Snelling a 5/0 with 100# is fine, just takes time to master. I had the same issue with my hands and fingers at first also. I found I was just holding on too tight.


----------



## surfchunker (Apr 10, 2006)

also brand of line makes a difference ... I have a time with Ande but I can tie Big Game fairly well ... also take into consideration what weight you will be throwing and match it that way plus are you fishing for toothy critters


----------



## surfchunker (Apr 10, 2006)

and lots of spit


----------



## 1BadF350 (Jul 19, 2006)

Well I started to get the hang of it. My hands and fingers are sore from pulling the knots tight. I got about 15 drum rigs tied in various lengths from 2 inches to 12 inches. I will try to post pics tomorrow.
Let's just say they look to be correct, but I guess mr drum or mr ray will let me know how good they are. Hahaha they may just laugh and swim off.
Thanks for the advice guys, I really appreciate it.


----------



## 1BadF350 (Jul 19, 2006)

While I'm at it, what's a good pound test to use for a shock leader for 6 or 8 plus a spot head?


----------



## rocket (Dec 1, 2008)

1BadF350 said:


> While I'm at it, what's a good pound test to use for a shock leader for 6 or 8 plus a spot head?


50 lb.


----------



## surfchunker (Apr 10, 2006)

when pulling my knots up I use a large split ring/ key ring on the hook to help pull it down good


----------



## AbuMike (Sep 3, 2007)

1BadF350 said:


> While I'm at it, what's a good pound test to use for a shock leader for 6 or 8 plus a spot head?


50lb


----------



## 1BadF350 (Jul 19, 2006)

Thanks fellas. :fishing:


----------



## Orest (Jul 28, 2003)

surfchunker said:


> when pulling my knots up I use a large split ring/ key ring on the hook to help pull it down good



I use a wooden dowel for hooks and an awl for swivles.


----------



## bwthrows (Aug 11, 2012)

This video made it quite a bit easier than the method I was using. I am pretty new to this so maybe this is just the standard method.

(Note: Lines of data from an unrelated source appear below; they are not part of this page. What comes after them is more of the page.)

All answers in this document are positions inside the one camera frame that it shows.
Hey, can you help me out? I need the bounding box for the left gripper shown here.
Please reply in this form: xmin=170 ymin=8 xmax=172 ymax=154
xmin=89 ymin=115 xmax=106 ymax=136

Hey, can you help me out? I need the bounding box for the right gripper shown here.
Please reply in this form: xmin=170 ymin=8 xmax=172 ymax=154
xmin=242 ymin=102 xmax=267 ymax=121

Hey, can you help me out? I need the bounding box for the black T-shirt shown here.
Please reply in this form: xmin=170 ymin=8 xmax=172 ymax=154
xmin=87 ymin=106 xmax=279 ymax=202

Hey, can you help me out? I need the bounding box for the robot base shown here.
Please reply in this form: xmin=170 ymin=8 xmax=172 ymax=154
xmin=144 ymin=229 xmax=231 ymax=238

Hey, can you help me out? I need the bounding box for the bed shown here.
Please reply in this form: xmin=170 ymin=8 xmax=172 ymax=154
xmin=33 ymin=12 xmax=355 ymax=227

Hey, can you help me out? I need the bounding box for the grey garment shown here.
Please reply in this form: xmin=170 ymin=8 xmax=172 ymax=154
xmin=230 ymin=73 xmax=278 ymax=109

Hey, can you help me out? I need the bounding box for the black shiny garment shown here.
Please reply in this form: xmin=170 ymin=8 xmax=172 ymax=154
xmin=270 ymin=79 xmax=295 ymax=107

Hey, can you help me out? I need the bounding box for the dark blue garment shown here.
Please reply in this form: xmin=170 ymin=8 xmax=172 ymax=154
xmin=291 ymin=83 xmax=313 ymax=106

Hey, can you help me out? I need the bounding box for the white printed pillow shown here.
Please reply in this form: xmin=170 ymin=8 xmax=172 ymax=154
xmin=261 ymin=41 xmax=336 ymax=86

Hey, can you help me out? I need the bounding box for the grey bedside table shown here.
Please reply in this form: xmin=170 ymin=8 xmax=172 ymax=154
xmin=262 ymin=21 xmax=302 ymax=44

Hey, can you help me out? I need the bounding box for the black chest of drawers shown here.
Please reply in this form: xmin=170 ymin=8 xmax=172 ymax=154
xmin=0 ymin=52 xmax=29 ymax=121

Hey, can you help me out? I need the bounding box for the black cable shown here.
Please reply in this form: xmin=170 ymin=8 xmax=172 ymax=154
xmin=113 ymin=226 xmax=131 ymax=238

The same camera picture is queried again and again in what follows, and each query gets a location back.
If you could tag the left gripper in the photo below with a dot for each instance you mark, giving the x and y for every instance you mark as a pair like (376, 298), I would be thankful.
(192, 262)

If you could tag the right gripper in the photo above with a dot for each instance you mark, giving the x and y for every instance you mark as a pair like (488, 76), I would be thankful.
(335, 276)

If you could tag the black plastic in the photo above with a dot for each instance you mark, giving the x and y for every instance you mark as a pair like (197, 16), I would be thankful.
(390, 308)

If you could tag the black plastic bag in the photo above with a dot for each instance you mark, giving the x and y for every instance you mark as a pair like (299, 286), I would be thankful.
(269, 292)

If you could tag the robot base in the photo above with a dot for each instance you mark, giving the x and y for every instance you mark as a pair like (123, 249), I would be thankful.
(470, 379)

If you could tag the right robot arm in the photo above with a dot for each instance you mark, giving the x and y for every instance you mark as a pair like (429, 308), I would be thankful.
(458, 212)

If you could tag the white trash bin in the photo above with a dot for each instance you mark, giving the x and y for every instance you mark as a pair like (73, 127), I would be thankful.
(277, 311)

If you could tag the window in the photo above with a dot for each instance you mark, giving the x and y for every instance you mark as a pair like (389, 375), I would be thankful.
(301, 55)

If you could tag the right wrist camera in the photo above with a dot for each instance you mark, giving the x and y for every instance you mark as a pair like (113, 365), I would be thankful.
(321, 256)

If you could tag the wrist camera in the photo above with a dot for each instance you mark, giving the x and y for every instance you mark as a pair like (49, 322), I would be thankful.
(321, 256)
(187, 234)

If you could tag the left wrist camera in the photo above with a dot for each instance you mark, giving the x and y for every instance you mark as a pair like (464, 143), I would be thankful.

http://m.youtube.com/watch?feature=fvwrel&v=NzM4UxvMXLw


----------



## Charlie2 (May 2, 2007)

As my eyes and hands got older, plus a stroke, I had to do something so I bought one of those snelling tools(actually a nail knot).

I use hemostats to pull on the lines with the hook on a large nail on the bench.

I hope this helps. C2


----------



## 1BadF350 (Jul 19, 2006)

I actually really got the hang of it now. I was able to get the 200 lb test on the 7/0 hooks by Snelling in a bucket of hot water to soften the mono.


----------